_WHAT TO PRODUCE_.
Give the number of lines in the following entries that contain the word "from", with nothing added.

_DATA PROVIDED_.
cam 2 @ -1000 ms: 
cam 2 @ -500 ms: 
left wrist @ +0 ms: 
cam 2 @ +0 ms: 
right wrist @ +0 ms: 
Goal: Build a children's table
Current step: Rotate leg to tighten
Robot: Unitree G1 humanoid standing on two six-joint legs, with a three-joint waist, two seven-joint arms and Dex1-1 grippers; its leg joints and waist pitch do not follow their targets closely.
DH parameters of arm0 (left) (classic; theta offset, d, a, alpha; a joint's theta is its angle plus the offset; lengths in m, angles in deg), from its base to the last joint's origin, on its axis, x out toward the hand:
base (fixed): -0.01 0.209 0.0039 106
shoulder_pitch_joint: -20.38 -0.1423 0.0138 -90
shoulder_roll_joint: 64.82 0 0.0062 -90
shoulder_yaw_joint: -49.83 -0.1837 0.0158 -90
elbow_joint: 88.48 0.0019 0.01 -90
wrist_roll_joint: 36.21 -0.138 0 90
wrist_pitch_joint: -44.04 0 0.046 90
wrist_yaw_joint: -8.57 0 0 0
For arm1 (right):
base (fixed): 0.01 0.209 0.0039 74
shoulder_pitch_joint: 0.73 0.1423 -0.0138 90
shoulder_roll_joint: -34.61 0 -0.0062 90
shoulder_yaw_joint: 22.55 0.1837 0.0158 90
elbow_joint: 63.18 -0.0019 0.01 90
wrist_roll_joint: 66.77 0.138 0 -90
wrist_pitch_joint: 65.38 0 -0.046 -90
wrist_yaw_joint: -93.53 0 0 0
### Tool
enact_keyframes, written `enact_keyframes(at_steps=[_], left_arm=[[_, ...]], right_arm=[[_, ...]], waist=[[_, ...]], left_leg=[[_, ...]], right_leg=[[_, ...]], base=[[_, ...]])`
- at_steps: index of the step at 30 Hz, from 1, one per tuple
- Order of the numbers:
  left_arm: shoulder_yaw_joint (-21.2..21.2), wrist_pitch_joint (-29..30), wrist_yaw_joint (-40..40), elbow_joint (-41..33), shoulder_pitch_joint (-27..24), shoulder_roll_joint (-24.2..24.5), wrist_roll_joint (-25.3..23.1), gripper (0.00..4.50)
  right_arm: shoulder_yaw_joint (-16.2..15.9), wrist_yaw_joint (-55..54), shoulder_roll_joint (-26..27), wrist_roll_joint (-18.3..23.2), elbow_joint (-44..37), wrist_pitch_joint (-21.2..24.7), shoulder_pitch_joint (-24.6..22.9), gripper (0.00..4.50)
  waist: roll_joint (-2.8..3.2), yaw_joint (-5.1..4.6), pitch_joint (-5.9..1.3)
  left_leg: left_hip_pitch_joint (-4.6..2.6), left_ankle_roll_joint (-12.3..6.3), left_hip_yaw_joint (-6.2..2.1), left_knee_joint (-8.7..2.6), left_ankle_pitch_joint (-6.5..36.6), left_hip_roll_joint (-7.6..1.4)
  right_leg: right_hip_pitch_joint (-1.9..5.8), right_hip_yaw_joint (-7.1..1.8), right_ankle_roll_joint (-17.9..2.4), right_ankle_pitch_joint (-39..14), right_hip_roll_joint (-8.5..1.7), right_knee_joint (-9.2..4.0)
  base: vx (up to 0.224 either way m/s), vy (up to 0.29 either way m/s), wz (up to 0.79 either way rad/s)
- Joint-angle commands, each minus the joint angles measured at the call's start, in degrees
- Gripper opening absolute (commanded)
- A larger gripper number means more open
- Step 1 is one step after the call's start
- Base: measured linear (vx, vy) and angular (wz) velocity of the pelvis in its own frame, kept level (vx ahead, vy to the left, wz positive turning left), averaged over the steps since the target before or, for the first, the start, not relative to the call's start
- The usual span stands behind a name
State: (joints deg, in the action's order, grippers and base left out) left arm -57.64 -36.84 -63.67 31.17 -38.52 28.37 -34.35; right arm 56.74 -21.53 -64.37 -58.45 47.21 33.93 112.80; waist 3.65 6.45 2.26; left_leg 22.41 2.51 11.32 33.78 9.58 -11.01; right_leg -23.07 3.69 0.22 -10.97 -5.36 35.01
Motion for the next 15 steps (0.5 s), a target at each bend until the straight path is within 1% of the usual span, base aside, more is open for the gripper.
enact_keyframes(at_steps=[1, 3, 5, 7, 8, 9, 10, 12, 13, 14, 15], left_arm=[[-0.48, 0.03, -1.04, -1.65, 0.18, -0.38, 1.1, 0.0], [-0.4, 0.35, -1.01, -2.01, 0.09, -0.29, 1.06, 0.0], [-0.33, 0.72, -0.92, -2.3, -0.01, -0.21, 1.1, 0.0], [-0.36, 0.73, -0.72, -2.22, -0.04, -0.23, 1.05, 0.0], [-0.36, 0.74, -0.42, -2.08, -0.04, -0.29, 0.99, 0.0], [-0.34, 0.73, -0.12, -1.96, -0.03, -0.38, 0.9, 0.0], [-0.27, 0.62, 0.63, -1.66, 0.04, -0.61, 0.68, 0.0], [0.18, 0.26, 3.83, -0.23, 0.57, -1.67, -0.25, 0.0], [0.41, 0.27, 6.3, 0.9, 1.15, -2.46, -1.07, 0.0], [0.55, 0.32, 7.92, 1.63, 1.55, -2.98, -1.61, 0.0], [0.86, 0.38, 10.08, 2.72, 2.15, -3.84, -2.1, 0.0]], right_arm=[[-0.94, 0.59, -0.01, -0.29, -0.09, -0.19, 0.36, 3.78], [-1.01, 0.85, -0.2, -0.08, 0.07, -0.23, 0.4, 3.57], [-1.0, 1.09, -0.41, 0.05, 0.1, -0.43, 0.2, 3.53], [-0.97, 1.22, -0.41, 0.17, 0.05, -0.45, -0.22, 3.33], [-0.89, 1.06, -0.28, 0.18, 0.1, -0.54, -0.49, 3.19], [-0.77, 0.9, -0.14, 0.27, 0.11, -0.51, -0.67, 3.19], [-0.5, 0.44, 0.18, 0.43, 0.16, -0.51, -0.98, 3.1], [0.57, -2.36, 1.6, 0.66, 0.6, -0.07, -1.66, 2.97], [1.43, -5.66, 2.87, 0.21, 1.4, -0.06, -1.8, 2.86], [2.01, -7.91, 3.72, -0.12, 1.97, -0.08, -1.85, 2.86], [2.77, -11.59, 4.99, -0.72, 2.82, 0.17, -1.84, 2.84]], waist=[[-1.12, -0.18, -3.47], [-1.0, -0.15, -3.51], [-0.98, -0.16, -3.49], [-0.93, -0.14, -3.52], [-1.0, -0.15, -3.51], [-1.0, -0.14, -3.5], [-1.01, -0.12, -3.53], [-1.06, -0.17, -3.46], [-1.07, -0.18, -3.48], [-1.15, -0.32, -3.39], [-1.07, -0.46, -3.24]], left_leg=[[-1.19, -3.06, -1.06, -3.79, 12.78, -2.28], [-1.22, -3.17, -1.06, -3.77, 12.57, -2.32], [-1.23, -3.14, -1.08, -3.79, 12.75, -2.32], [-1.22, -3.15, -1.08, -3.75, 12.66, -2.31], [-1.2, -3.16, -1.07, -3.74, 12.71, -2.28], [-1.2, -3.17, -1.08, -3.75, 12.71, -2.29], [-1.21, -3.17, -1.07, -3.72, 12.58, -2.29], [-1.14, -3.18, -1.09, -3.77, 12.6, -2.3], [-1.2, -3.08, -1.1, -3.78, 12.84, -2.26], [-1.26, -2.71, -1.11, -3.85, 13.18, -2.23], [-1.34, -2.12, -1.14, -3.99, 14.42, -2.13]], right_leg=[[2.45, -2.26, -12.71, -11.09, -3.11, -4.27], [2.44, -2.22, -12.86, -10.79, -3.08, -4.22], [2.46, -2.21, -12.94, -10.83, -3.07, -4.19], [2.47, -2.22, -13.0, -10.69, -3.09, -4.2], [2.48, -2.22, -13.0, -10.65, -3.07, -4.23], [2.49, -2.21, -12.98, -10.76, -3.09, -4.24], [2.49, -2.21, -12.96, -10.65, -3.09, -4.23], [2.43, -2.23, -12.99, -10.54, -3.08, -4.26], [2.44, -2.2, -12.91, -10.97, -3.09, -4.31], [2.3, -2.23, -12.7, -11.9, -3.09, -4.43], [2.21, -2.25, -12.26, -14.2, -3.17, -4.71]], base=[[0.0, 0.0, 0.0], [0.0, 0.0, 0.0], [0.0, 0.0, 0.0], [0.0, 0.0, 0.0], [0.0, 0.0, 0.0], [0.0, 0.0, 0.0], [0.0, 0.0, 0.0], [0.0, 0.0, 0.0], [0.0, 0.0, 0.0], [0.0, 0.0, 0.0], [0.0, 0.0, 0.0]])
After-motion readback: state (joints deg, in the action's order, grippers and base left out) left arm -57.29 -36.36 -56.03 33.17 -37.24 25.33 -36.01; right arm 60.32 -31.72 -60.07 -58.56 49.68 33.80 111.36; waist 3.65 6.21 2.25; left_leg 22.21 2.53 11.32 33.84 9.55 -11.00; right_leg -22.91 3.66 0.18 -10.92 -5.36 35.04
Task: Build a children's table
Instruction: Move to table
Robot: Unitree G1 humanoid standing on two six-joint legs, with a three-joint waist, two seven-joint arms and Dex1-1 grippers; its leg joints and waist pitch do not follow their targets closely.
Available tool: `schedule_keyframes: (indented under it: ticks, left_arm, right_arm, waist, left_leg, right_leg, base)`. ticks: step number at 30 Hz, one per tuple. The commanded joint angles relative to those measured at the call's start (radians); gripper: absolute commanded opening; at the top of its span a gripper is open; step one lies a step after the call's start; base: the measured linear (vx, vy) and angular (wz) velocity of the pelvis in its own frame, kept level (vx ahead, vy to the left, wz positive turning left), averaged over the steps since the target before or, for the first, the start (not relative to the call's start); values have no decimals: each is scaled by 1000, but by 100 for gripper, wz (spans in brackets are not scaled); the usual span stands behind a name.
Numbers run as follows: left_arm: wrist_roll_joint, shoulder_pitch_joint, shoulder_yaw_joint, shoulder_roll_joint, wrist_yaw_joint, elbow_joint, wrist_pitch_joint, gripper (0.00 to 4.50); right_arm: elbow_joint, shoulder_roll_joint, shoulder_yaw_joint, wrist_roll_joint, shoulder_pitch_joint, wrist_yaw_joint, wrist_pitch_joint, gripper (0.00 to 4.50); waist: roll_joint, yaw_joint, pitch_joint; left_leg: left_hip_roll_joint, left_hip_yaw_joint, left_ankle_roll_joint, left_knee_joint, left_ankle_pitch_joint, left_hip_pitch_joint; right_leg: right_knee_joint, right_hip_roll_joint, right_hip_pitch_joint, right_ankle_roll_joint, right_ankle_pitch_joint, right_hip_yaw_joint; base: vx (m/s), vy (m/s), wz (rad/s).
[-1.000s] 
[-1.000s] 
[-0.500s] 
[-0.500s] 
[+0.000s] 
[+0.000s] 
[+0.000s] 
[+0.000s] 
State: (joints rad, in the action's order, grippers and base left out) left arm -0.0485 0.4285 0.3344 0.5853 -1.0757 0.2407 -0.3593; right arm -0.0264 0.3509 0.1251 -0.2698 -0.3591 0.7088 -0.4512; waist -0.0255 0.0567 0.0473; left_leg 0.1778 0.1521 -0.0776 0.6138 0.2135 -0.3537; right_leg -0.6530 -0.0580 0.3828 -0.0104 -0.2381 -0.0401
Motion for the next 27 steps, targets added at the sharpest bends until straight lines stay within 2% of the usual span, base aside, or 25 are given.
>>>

_RESPONSE TO THIS TASK_.
2